Laboratory evaluation revealing a low serum T₄ (<6 mg/dl), associated with an elevated TSH (>80 mU/dl), is diagnostic of hypothyroidism. Neonatal screening may detect infants with borderline T₄ or borderline TSH. Radiographs for bone age estimation may be helpful, as hypothyroidism is associated with low osteoblastic activity. This is reflected in bone radiographs as delayed skeletal maturation. Specifically, a lack of ossification of the distal femoral epiphysis of the proximal tibial epiphysis suggests a history of in utero thyroid hormone deficiency.185

Epiphyseal dysgenesis has also been described, commonly affecting the proximal femoral epiphysis. Of note, any center of endochondral ossification may be affected.186 The ossification center originates as multiple small centers scattered throughout the epiphysis. These centers eventually coalesce to form a single center with an irregular shape and a stippled appearance.

Full assessment of neonates with borderline thyroid function should include a thyroid scan. Infants who have residual thyroid tissue, no signs or symptoms of hypothyroidism, normal serum T₃ concentration and normal bone age have an excellent prognosis for normal development. In contrast, infants lacking visible thyroid tissue, with low serum T₄ and T₃ concentrations, and with detectable signs of bone age retardation, have a more guarded prognosis for entirely normal development, even with early treatment.

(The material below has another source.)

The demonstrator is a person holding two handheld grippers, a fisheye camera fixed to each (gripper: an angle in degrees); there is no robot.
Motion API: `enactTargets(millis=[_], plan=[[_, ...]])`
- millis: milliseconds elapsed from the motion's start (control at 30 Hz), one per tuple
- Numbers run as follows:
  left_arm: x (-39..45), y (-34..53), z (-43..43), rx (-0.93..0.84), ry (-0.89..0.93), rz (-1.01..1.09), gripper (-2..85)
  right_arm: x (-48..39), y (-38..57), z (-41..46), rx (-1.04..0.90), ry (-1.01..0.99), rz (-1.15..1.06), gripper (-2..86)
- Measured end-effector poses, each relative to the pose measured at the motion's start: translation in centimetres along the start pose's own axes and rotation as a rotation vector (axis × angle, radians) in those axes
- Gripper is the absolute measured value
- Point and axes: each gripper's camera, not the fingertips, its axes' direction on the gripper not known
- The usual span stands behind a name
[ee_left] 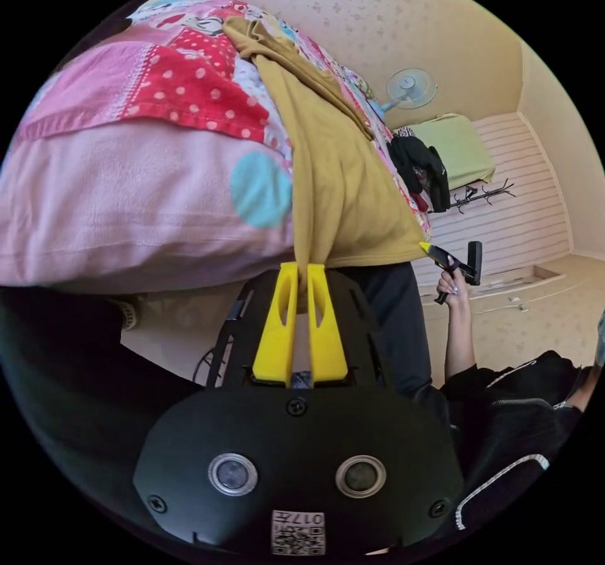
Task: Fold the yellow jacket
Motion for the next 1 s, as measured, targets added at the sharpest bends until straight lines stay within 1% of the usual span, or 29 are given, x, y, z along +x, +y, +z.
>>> enactTargets(millis=[133, 233, 333, 433, 533, 667, 700, 800, 900, 967, 1000], plan=[[0.9, 0.3, -5.6, 0.035, 0.066, 0.080, 1.4, -0.4, 0.2, -5.3, 0.085, -0.147, -0.029, 3.5], [1.8, 0.9, -10.7, 0.079, 0.081, 0.141, 1.2, -1.2, 0.2, -8.2, 0.090, -0.247, -0.079, 3.2], [3.5, 2.1, -15.3, 0.087, 0.058, 0.212, 0.8, -2.4, 1.1, -11.0, 0.074, -0.319, -0.137, 3.1], [4.8, 4.4, -18.3, 0.056, 0.098, 0.243, 0.5, -3.5, 3.7, -13.9, 0.085, -0.341, -0.177, 3.1], [4.1, 7.7, -19.1, 0.014, 0.136, 0.200, 0.5, -3.3, 6.9, -15.2, 0.079, -0.338, -0.156, 3.1], [0.6, 9.9, -17.2, -0.031, 0.218, 0.076, 0.4, -1.2, 7.3, -13.7, 0.003, -0.351, -0.100, 3.0], [0.2, 9.6, -17.1, -0.034, 0.241, 0.068, 0.4, -0.4, 6.3, -13.3, 0.001, -0.380, -0.073, 3.0], [-1.1, 5.8, -17.7, 0.003, 0.333, 0.057, 0.5, 0.4, 1.1, -13.5, 0.057, -0.459, -0.083, 3.0], [-2.4, -1.0, -19.1, 0.050, 0.396, 0.072, 0.9, 1.6, -7.0, -12.7, 0.090, -0.463, -0.036, 3.2], [-4.4, -7.7, -19.6, 0.097, 0.449, 0.007, 1.3, 2.4, -12.7, -11.2, 0.085, -0.446, 0.002, 3.3], [-4.9, -9.4, -19.5, 0.111, 0.449, -0.020, 1.4, 3.0, -16.4, -9.8, 0.079, -0.446, 0.042, 3.5]])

It is important to distinguish cretinism from other syndromes, with which it may share common features. Both cretinism and Down syndrome are characterized by short stature and mental retardation. However, the child with Down syndrome is more active and has specific stigmata. Cretinism may also be confused with the Beckwith-Wiedemann syndrome, which includes umbilical hernia and macroglossia.187

MANAGEMENT OF CONGENITAL HYPOTHYROIDISM

The efficacy of thyroid hormone replacement therapy depends on the promptness of its institution. Numerous studies have documented minimization of mental retardation and neuropsychological delay with early neonatal treatment.188,189 There appears to be benefit to instituting therapy in utero, if the diagnosis of fetal hypothyroidism has been made.

In Utero Therapy

Because of the mounting evidence to suggest that in utero hypothyroidism is associated with irreversible central nervous system damage and developmental delay190 there has been interest in intrauterine treatment of fetal hypothyroidism. Although the intrauterine diagnosis of hypothyroidism is difficult,191,192 evaluation of cord blood via cordocentesis can help clarify the clinical situation. In addition, fetal ultrasonography is useful in identifying the presence of fetal goiter.

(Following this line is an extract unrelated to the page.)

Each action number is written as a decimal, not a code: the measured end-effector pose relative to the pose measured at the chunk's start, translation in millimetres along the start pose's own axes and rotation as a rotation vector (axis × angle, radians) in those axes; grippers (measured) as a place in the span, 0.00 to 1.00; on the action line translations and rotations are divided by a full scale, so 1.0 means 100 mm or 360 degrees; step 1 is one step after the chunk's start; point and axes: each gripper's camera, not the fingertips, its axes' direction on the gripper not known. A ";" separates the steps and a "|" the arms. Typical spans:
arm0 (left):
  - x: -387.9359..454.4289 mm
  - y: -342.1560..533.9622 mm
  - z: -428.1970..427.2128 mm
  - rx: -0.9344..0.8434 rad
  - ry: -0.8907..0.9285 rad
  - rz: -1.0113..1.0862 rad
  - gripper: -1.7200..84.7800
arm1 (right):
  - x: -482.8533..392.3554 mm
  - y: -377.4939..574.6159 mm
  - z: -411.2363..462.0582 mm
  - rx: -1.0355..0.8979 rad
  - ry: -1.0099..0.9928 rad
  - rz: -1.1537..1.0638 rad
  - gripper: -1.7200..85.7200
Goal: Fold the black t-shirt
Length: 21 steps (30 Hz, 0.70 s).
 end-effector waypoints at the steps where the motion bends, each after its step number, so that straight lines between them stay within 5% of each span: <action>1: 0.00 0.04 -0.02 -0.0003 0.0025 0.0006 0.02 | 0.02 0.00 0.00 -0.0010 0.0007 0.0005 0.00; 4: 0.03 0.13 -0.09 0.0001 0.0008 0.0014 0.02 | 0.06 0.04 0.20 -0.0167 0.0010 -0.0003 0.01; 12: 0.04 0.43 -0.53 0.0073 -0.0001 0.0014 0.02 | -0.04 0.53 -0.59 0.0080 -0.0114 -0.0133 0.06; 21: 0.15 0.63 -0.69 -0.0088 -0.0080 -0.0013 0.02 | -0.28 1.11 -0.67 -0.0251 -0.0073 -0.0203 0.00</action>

It has been estimated that third trimester fetal thyroxine requirements are in the range of 6mg/kg/day.193 Therapeutic interventions have been designed to take advantage of the fact that the fetus effectively absorbs T₄ from amniotic fluid. Numerous case reports document intra-amniotic injection of thyroxine for treatment of fetal hypothryroidism194,195,196 One early study utilized such therapy in a pregnant woman who had inadvertently received 150 mCi of ¹³¹I during weeks 10 to 11 of pregnancy.197 Because of the potential risks of fetal hypothyroidism, an amniocentesis was performed weekly from week 33 until delivery, with an injection of 500 mg of T₄ each week. The concentration of T₄ in the cord serum was in the hypothyroid range, and the TSH concentration was low. At birth, however, the infant was not hypothyroid.

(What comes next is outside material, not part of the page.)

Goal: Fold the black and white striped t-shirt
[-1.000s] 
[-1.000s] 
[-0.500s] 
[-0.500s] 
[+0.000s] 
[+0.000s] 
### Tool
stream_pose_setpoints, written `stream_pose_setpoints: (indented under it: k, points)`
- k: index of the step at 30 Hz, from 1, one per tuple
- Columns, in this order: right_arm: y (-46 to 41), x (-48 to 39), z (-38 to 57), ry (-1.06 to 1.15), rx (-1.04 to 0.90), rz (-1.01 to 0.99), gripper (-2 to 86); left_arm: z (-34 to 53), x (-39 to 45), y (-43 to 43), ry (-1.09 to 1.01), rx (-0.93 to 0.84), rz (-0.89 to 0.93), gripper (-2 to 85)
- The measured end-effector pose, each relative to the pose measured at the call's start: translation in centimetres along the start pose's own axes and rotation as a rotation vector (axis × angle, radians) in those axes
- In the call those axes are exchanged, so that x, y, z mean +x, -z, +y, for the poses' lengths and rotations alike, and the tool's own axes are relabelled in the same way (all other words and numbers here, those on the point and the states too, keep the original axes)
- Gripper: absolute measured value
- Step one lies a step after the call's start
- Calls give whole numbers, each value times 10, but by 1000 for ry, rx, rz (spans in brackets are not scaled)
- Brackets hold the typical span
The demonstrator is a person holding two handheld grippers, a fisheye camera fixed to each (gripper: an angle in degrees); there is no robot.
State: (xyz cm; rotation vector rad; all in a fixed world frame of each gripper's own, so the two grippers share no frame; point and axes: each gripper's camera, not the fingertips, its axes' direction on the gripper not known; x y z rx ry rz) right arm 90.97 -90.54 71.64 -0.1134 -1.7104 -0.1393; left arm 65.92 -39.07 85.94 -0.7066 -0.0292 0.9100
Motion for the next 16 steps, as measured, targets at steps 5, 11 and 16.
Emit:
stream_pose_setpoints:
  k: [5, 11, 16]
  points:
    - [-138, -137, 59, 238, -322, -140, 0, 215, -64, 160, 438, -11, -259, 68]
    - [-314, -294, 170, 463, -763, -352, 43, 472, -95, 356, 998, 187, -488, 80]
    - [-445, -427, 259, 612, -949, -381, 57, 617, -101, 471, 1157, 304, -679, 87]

A recent study of antenatal diagnosis and treatment of fetal goitrous hypothyroidism successfully employed intra-amniotic injections of thyroxine at a dose of 10 mg/kg/day every 7 days. Investigators documented improvement in the fetal goiter with intra-amniotic T₄ therapy.198 Current recommendations cite intra-amniotic administration of 250-500 ?g of L-thyroxine at 7-10 day intervals for the managment of fetal hypothyroidism.